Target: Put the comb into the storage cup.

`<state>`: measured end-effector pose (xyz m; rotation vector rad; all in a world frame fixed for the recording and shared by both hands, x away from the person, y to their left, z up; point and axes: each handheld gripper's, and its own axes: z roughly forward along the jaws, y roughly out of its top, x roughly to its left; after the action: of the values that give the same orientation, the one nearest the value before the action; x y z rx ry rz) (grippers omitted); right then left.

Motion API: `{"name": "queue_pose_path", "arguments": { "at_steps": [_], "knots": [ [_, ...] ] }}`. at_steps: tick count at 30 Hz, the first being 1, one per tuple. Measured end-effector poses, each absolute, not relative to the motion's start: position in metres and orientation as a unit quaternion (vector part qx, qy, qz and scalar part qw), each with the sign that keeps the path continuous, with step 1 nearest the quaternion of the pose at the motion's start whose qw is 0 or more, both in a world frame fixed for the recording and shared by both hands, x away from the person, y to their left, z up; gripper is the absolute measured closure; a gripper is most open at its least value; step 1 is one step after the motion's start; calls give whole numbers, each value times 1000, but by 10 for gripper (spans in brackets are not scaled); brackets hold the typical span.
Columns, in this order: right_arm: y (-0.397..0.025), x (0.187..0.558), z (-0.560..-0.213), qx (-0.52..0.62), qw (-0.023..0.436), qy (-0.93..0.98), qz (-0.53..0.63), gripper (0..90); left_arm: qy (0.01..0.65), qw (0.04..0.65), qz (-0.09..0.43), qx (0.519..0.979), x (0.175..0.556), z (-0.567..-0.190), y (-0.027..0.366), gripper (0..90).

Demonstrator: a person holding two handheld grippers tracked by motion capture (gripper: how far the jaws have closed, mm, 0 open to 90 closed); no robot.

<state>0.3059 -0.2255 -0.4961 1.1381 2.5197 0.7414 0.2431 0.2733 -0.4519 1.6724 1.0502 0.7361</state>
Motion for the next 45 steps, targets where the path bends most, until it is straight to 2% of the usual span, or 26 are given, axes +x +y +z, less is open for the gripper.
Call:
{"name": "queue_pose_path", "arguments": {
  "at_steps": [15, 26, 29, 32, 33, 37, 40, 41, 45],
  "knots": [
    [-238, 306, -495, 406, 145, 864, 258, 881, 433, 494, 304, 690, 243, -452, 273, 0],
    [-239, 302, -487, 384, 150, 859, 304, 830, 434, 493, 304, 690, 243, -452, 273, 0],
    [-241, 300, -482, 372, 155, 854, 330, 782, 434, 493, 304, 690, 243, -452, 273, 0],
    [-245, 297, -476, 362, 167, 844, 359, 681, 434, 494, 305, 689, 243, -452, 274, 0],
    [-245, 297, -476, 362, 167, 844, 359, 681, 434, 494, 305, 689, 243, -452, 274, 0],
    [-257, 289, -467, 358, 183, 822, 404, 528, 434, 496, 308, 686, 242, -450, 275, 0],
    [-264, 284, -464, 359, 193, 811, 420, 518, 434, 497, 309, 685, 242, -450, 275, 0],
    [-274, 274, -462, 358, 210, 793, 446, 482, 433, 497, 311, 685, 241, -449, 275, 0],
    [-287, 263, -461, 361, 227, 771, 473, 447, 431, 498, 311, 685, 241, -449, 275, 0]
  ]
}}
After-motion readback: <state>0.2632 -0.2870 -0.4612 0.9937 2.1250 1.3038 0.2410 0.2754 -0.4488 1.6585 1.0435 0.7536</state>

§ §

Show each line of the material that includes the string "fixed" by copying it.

_Exercise response_
`<state>`: measured end-effector pose (xyz m; rotation vector rad; all in a world frame fixed for the recording and shared by both hands, x away from the person, y to their left, z up; point and axes: each handheld gripper's, and its own axes: z roughly forward along the jaws, y roughly out of its top, x roughly to its left; after the action: of the values that give the same orientation, the one nearest the value before the action; x y z rx ry rz) (grippers omitted); right then left.
Motion API: `{"name": "queue_pose_path", "arguments": { "at_steps": [_], "knots": [ [_, ...] ] }}`. at_steps: tick count at 30 Hz, the first being 1, one per tuple. Measured end-effector poses, each absolute, not relative to the motion's start: position in metres and orientation as a unit quaternion (vector part qx, qy, qz and scalar part qw), each with the sign that keeps the path continuous, with step 1 nearest the quaternion of the pose at the motion's start whose qw is 0 or more, both in a world frame fixed for the recording and shared by both hands, x away from the person, y to their left, z up; gripper is the absolute measured closure; a gripper is most open at its least value; step 1 is one step after the motion's start; calls give whole numbers, each value times 1000, but by 10 for gripper (spans in brackets are not scaled); brackets hold the typical span.

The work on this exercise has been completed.